__Exercise brief__
Once the data has been read, restate all of it exactly.

■ ■ ■ ■ ■ ■ ■

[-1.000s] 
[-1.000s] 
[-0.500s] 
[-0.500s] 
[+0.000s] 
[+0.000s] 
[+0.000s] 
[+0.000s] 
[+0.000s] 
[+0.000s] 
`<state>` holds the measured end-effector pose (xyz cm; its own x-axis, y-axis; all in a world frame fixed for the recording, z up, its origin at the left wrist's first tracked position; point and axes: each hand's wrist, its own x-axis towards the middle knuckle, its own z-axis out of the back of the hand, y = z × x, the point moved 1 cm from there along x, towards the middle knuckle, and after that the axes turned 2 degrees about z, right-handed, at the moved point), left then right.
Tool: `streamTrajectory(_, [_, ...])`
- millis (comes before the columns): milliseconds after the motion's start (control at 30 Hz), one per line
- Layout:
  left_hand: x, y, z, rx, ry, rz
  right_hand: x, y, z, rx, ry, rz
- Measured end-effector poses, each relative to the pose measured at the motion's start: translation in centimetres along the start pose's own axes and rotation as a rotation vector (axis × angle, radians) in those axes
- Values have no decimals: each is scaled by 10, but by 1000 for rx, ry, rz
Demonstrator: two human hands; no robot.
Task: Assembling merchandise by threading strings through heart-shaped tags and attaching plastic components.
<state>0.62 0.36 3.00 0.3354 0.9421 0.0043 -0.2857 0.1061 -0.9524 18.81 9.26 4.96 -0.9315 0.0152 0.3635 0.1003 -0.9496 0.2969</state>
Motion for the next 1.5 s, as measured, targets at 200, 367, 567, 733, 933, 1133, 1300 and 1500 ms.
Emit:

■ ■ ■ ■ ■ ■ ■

__Your response__
[-1.000s] 
[-1.000s] 
[-0.500s] 
[-0.500s] 
[+0.000s] 
[+0.000s] 
[+0.000s] 
[+0.000s] 
[+0.000s] 
[+0.000s] 
`<state>` holds the measured end-effector pose (xyz cm; its own x-axis, y-axis; all in a world frame fixed for the recording, z up, its origin at the left wrist's first tracked position; point and axes: each hand's wrist, its own x-axis towards the middle knuckle, its own z-axis out of the back of the hand, y = z × x, the point moved 1 cm from there along x, towards the middle knuckle, and after that the axes turned 2 degrees about z, right-handed, at the moved point), left then right.
Tool: `streamTrajectory(_, [_, ...])`
- millis (comes before the columns): milliseconds after the motion's start (control at 30 Hz), one per line
- Layout:
  left_hand: x, y, z, rx, ry, rz
  right_hand: x, y, z, rx, ry, rz
- Measured end-effector poses, each relative to the pose measured at the motion's start: translation in centimetres along the start pose's own axes and rotation as a rotation vector (axis × angle, radians) in those axes
- Values have no decimals: each is scaled by 10, but by 1000 for rx, ry, rz
Demonstrator: two human hands; no robot.
Task: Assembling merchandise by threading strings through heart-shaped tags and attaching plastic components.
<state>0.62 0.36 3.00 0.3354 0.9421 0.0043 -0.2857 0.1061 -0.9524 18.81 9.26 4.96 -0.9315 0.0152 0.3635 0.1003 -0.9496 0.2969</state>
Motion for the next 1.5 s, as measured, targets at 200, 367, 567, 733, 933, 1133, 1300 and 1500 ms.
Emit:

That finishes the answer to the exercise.